[Stored entries]

------------------------

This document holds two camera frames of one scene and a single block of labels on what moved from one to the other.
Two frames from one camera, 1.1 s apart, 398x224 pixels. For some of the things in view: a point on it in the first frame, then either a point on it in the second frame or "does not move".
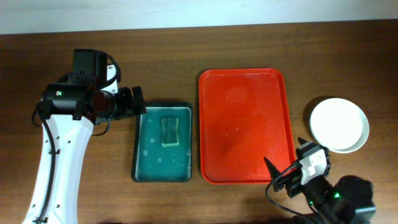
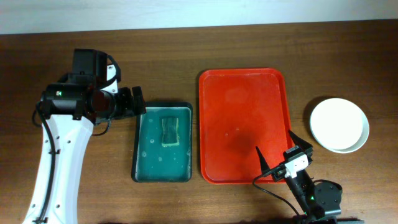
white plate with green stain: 336,123 does not move
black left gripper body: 124,106 does not move
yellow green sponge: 170,126 does not move
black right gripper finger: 273,170 → 264,165
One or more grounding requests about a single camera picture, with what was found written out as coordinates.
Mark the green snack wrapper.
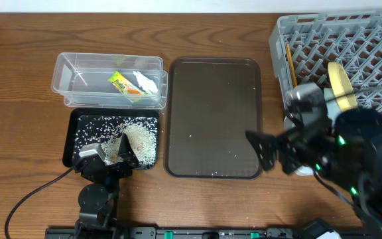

------------------------

## What you are asked to do
Your output should be exactly the lines of the records above from the one with "black right gripper finger: 273,170 → 264,165" through the last, both ends included, with pictures excluded.

## Answer below
black right gripper finger: 273,170 → 264,165
One or more grounding requests about a single camera picture, with what was found written out as coordinates.
Mark the green snack wrapper.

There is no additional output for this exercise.